According to SEL coaches and program leaders, the COVID-19 pandemic helped school and district staff realize the importance of supporting well-being and mental health, both to alleviate staff burnout and address challenging student behaviors.  Specifically, SEL coaches and program leaders found that districts and schools needed supports and programming to: (a) support positive student behavior in the pandemic recovery context; (b) understand how trauma-informed and SEL lenses explain student behavior; and (c) promote educator well-being.  

Fostering Positive Student Behavior 

SEL coaches and program leaders reported that district and school staff wanted new approaches to support positive student behavior. Specifically, since the start of the pandemic, school staff and students have experienced more burnout and frustration than ever before. Further, the pandemic upended some of the traditional approaches to classroom management and instruction, as described by one SEL coach: 

The influx of students that are not being supported with their trauma or mental health issues and staff seem to be now at the forefront. Their brain and their learning and maybe it’s not a choice. Maybe people are actually struggling with anxiety, et cetera. 

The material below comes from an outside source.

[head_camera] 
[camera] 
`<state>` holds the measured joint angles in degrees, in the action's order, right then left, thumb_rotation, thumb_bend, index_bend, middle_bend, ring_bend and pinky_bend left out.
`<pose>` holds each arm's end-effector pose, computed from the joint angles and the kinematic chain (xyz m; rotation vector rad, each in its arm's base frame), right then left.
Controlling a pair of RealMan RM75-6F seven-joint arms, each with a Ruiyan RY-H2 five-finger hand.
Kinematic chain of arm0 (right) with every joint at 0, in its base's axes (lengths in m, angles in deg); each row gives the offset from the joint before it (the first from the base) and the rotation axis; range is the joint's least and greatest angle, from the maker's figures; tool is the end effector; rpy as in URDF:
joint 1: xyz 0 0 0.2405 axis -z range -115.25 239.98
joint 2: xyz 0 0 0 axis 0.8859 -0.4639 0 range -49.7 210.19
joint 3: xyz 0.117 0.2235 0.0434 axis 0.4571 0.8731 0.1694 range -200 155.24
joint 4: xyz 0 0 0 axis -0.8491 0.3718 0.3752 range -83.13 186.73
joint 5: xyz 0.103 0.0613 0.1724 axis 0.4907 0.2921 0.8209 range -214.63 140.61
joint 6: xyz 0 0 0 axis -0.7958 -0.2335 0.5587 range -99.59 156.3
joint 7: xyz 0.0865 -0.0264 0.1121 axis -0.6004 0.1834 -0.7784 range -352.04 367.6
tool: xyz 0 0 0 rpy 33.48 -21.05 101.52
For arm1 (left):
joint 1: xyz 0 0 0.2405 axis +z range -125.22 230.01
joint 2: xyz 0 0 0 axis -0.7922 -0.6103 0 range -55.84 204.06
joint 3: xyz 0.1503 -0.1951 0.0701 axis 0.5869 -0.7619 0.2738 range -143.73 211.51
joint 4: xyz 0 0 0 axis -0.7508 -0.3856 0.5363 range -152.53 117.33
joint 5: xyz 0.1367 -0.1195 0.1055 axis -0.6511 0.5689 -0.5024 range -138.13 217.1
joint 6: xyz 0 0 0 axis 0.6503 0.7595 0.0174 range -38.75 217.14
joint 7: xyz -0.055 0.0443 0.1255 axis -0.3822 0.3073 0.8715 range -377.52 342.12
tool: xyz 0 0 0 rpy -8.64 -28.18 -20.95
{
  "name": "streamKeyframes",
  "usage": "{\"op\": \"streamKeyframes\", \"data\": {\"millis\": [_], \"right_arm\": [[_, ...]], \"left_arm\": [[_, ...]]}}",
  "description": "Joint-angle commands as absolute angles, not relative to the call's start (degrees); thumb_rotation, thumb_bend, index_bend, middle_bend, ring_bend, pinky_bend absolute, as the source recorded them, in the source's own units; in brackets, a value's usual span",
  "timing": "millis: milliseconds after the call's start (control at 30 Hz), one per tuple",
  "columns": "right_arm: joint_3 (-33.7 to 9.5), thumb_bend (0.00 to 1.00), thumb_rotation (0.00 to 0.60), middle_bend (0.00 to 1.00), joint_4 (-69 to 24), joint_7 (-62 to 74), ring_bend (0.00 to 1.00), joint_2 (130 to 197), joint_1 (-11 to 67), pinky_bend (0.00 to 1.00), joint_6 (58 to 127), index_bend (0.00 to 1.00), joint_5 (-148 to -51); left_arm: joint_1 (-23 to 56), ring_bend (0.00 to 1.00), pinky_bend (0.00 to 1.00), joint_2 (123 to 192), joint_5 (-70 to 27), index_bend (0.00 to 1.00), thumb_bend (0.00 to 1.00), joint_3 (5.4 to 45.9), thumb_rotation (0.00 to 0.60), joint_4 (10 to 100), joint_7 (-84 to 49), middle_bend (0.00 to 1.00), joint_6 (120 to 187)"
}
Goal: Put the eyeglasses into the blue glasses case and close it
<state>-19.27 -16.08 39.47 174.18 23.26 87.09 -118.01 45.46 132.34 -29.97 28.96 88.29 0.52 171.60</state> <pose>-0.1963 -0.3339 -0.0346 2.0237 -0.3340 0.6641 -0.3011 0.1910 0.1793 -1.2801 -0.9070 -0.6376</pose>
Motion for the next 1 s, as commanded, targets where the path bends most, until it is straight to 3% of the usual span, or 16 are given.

One SEL coach shared that previous strategies to support student behavior that worked in the past were no longer effective. Educators need support to change their expectations and practices in the classroom: “What I hope [teachers will] start seeing is you need to change practice because the gig is different, and you can’t blame and put all the responsibility on children who don’t have the control mechanisms to change these systems that are not working anymore.” 

Addressing Student Needs through SEL and Trauma-Responsive Approaches  

Through the Learning Renewal–SEL initiative, schools and districts have access to SEL Hub supports for student and staff well-being, including training to support greater awareness of student mental health needs, and professional development for trauma-informed approaches to classroom management.  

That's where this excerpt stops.